Restrict the output to the lines below starting at the one that contains "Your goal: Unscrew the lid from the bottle" and ending at the one that contains "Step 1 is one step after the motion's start", and restate them word for word, both ends included.

____ Dataset content

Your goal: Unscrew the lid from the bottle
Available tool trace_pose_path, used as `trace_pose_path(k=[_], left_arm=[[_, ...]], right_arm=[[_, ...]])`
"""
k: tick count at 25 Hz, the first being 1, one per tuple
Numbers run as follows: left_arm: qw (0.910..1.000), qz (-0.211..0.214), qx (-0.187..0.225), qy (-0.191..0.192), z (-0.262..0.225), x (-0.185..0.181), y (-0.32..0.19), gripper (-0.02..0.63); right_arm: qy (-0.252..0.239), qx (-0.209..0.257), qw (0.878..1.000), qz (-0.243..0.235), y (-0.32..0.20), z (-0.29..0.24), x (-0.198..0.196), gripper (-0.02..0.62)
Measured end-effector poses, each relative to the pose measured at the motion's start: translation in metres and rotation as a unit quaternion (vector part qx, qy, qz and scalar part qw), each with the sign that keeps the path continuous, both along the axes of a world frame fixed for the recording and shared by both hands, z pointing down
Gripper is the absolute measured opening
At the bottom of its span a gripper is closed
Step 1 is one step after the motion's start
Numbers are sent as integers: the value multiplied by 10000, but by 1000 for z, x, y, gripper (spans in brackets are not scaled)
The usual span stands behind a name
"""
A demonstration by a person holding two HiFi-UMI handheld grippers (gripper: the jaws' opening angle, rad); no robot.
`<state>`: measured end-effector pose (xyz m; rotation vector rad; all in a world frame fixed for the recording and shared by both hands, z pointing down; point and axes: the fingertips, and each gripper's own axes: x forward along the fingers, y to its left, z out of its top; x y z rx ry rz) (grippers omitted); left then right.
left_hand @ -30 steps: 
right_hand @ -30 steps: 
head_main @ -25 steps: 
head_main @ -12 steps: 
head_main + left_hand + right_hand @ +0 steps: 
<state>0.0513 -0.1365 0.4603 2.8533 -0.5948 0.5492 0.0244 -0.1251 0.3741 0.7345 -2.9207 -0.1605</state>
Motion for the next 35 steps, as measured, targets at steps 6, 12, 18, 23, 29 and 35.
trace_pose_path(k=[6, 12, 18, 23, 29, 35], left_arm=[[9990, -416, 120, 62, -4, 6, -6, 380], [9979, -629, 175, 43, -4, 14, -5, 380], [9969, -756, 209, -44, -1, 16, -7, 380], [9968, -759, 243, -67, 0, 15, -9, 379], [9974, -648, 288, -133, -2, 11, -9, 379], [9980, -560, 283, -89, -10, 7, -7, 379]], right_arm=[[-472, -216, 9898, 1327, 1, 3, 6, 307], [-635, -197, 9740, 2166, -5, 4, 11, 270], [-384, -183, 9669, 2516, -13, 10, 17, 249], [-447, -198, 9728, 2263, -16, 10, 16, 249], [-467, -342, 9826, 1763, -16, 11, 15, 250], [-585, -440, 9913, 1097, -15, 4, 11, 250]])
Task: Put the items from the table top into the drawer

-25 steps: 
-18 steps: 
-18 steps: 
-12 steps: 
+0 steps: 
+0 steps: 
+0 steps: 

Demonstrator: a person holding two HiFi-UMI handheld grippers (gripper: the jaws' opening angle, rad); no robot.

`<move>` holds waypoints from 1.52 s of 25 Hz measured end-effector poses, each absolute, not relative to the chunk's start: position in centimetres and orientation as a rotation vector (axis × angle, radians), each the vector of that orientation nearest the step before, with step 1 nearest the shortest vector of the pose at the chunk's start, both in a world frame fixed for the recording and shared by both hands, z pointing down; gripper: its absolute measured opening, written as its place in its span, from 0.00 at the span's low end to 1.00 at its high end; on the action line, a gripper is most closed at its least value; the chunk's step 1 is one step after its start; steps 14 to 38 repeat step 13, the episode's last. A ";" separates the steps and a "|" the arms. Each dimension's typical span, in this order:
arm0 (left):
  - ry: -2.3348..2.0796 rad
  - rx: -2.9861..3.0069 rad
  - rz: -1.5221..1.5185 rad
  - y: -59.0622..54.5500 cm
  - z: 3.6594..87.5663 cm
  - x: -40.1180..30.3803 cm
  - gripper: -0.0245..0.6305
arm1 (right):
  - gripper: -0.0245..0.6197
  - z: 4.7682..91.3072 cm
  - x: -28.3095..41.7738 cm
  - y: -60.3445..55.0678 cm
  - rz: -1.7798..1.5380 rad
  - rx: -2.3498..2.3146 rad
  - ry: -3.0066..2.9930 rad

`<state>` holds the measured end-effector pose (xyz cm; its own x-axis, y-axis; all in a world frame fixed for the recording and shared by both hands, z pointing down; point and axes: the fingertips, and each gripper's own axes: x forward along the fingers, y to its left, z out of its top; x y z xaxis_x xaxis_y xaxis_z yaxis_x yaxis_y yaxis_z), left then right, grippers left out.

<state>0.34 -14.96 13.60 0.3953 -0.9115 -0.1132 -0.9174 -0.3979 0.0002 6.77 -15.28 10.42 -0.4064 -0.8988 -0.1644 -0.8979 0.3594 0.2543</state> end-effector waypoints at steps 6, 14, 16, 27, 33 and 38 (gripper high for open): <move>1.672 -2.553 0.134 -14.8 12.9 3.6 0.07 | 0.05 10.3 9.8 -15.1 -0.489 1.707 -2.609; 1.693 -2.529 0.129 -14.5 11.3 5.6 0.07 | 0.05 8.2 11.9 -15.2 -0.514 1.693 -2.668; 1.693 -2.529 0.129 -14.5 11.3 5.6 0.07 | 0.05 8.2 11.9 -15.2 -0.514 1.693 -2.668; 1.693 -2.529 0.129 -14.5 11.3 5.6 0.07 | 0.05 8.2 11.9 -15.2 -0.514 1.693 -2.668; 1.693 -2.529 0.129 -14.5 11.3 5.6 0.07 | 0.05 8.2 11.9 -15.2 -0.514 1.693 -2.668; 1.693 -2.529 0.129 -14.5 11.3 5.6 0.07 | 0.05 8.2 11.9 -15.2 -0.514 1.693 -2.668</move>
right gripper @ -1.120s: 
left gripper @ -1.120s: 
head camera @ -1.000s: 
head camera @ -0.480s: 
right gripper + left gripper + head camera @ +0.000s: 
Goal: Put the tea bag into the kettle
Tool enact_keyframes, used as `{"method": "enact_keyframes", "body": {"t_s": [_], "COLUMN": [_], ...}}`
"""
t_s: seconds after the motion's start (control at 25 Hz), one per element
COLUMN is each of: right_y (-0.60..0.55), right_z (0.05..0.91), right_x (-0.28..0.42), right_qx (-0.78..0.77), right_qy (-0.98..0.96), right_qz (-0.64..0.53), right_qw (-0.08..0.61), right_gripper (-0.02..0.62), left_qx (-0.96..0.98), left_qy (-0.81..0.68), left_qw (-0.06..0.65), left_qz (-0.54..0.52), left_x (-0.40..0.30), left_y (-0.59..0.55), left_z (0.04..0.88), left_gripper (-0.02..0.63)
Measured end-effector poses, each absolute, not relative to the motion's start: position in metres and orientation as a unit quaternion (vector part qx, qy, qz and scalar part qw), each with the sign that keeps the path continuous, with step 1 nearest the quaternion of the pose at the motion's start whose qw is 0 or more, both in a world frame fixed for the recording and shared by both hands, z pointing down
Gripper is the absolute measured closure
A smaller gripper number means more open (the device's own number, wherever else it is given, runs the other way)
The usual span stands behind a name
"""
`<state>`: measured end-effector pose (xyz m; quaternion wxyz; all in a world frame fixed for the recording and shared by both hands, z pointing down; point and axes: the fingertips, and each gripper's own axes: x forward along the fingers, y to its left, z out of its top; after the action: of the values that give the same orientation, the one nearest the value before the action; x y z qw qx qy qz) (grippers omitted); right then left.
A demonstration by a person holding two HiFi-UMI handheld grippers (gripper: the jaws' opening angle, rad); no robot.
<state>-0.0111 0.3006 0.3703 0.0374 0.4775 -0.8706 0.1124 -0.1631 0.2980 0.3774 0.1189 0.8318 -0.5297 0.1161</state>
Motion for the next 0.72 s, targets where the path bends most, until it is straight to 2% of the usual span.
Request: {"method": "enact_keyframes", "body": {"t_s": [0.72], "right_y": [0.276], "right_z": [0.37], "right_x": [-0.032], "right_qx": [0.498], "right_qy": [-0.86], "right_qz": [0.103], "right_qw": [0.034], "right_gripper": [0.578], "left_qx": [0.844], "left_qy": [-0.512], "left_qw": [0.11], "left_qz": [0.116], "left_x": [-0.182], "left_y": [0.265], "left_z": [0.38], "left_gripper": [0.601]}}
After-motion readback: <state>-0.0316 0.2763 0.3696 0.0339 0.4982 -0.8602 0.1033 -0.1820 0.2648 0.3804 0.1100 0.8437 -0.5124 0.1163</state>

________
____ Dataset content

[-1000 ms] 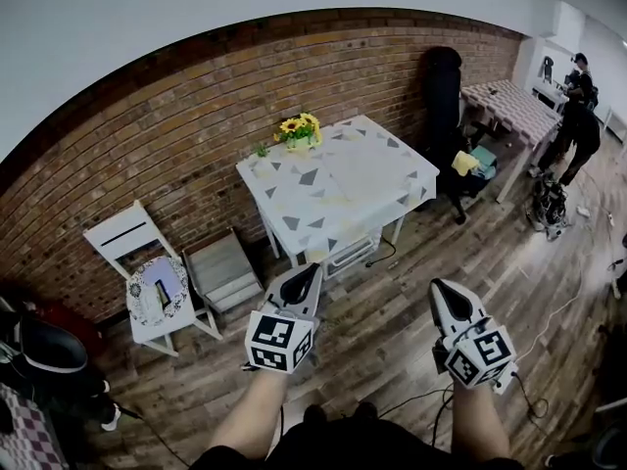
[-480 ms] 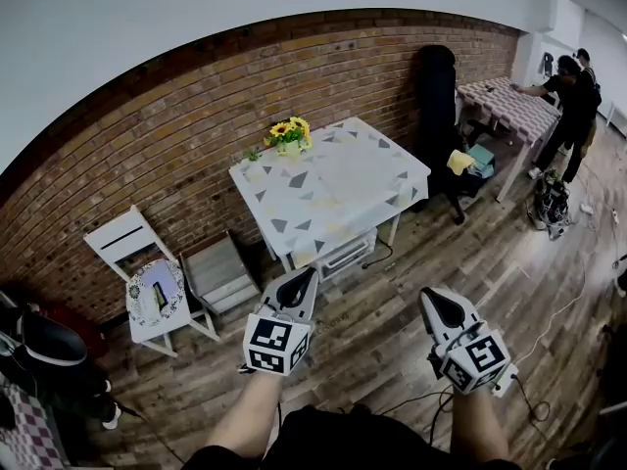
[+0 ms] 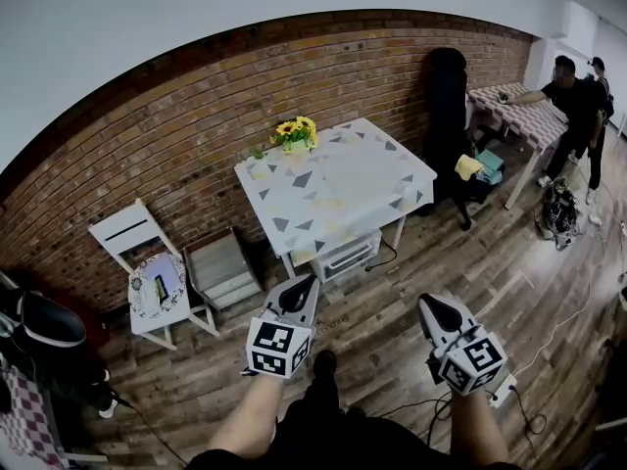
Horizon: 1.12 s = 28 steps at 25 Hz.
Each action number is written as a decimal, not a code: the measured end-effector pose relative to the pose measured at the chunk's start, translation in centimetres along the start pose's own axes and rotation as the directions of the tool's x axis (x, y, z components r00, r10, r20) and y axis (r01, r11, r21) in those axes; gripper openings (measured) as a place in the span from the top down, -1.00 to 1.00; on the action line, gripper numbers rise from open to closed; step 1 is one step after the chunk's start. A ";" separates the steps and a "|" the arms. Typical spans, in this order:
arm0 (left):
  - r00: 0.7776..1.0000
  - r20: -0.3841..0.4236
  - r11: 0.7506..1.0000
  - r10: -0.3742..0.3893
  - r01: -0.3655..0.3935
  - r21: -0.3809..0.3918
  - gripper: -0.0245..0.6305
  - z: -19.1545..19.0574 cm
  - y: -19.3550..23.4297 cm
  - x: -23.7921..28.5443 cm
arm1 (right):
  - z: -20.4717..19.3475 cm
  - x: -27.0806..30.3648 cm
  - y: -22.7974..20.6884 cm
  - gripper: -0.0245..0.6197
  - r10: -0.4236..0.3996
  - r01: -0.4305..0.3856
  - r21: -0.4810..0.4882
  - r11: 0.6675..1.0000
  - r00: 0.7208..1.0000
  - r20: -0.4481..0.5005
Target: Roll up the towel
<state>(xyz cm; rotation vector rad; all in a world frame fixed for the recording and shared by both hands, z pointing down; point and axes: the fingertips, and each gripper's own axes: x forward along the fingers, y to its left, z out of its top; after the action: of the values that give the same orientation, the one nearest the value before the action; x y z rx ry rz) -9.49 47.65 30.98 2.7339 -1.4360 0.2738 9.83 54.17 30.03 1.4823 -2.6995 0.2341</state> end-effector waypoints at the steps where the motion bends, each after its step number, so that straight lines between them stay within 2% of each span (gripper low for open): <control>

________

Response to the task
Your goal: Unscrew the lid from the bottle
Available tool trace_pose_path, used as `trace_pose_path(k=[_], left_arm=[[_, ...]], right_arm=[[_, ...]])`
"""
k: tick count at 25 Hz, the first being 1, one per tuple
Numbers run as follows: left_arm: qw (0.910..1.000), qz (-0.211..0.214), qx (-0.187..0.225), qy (-0.191..0.192), z (-0.262..0.225), x (-0.185..0.181), y (-0.32..0.19), gripper (-0.02..0.63); right_arm: qy (-0.252..0.239), qx (-0.209..0.257), qw (0.878..1.000), qz (-0.243..0.235), y (-0.32..0.20), z (-0.29..0.24), x (-0.198..0.196), gripper (-0.02..0.62)
Measured end-effector poses, each relative to the pose measured at the motion's start: translation in metres and rotation as a unit quaternion (vector part qx, qy, qz and scalar part qw), each with the sign that keeps the path continuous, both along the axes of a world frame fixed for the recording and shared by both hands, z pointing down
Gripper is the absolute measured opening
At the bottom of its span a gripper is closed
Step 1 is one step after the motion's start

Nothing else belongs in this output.